- Action item:
Check each line below for the word "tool", and copy those that have it.

Information supplied START

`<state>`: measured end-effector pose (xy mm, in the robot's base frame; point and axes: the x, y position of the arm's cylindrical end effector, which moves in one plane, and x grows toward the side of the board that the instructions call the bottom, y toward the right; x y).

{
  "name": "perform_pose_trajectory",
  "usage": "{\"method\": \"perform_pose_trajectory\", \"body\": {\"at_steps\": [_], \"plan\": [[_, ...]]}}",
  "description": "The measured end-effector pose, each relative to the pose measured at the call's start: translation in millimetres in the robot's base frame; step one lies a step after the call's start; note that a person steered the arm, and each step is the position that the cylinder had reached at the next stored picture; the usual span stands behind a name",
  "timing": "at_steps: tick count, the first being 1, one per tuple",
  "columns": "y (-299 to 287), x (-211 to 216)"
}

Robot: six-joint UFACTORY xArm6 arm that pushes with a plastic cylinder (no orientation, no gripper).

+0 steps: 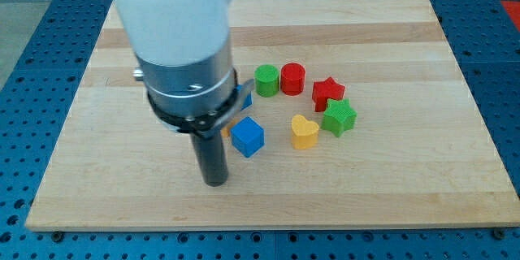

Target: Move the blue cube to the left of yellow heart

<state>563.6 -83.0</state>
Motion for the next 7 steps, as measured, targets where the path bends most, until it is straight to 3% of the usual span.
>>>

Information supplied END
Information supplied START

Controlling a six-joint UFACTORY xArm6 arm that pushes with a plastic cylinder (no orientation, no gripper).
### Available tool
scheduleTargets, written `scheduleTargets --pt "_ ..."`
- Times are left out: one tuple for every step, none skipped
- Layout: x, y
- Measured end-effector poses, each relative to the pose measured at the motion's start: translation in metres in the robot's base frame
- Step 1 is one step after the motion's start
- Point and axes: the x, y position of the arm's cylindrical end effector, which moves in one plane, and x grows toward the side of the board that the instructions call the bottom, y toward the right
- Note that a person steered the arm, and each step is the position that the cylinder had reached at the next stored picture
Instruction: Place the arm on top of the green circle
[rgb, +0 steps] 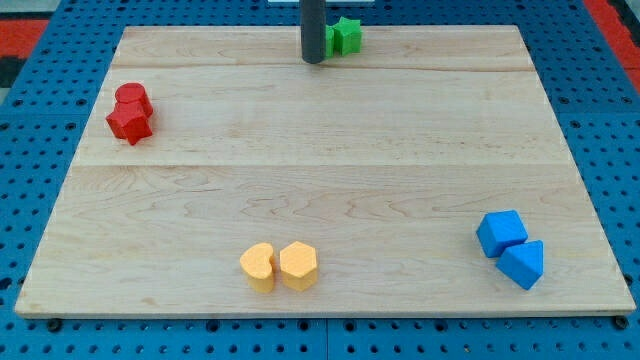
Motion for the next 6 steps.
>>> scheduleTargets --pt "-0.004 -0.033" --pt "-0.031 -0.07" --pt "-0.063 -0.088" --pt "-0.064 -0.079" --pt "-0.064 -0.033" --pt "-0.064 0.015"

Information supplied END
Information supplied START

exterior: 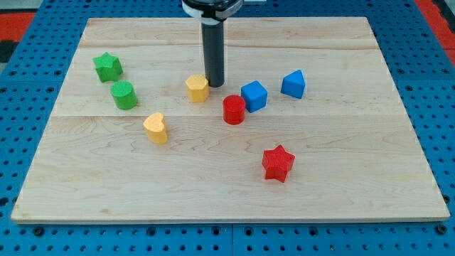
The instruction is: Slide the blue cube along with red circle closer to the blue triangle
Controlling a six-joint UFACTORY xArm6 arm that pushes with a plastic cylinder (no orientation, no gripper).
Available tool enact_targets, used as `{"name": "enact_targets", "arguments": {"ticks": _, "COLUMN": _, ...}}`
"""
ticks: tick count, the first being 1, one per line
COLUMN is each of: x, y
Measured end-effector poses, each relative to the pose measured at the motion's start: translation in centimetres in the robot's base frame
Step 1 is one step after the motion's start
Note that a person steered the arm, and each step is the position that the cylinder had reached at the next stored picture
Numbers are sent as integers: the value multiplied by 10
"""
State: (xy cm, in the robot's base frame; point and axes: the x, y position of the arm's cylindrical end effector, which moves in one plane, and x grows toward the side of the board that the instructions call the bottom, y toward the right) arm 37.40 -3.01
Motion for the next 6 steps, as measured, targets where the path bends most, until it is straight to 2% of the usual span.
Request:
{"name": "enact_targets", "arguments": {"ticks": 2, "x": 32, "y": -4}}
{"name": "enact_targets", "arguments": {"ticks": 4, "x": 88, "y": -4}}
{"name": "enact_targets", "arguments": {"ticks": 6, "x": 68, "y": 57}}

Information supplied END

- Problem solution:
### Available tool
Available tool enact_targets, used as `{"name": "enact_targets", "arguments": {"ticks": _, "COLUMN": _, ...}}`

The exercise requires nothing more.